Task to carry out: Reproduce the top of the data verbatim, through and including the line that contains "<point>224,159</point>".

Data listing:
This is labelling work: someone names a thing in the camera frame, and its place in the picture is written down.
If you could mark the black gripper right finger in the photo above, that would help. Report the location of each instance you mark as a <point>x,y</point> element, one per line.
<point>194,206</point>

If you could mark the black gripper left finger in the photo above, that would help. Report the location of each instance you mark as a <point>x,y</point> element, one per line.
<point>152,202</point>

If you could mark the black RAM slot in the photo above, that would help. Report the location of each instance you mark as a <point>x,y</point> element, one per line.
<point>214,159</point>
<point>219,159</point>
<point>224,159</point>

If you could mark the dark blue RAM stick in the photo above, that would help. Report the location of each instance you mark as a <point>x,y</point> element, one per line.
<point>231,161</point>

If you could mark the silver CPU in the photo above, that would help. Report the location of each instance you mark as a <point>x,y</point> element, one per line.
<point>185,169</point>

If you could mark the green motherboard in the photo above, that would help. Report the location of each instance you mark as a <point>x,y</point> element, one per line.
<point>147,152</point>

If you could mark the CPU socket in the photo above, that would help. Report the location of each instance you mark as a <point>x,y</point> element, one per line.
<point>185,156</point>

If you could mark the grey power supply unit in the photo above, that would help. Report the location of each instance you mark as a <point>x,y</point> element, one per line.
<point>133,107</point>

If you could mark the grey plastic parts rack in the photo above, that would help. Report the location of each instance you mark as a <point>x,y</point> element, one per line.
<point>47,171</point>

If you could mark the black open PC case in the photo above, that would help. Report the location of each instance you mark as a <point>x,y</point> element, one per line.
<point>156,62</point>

Answer box:
This is labelling work: someone names a thing in the camera frame, and its place in the picture is written down.
If you could mark the black gripper right finger in the photo above, that would help. Report the location of each instance you mark as a <point>x,y</point> element, one per line.
<point>194,206</point>

If you could mark the black gripper left finger in the photo above, that would help. Report the location of each instance you mark as a <point>x,y</point> element, one per line.
<point>152,202</point>

If you could mark the black RAM slot in the photo above, that would help. Report the location of each instance you mark as a <point>x,y</point> element, one per line.
<point>214,159</point>
<point>219,159</point>
<point>224,159</point>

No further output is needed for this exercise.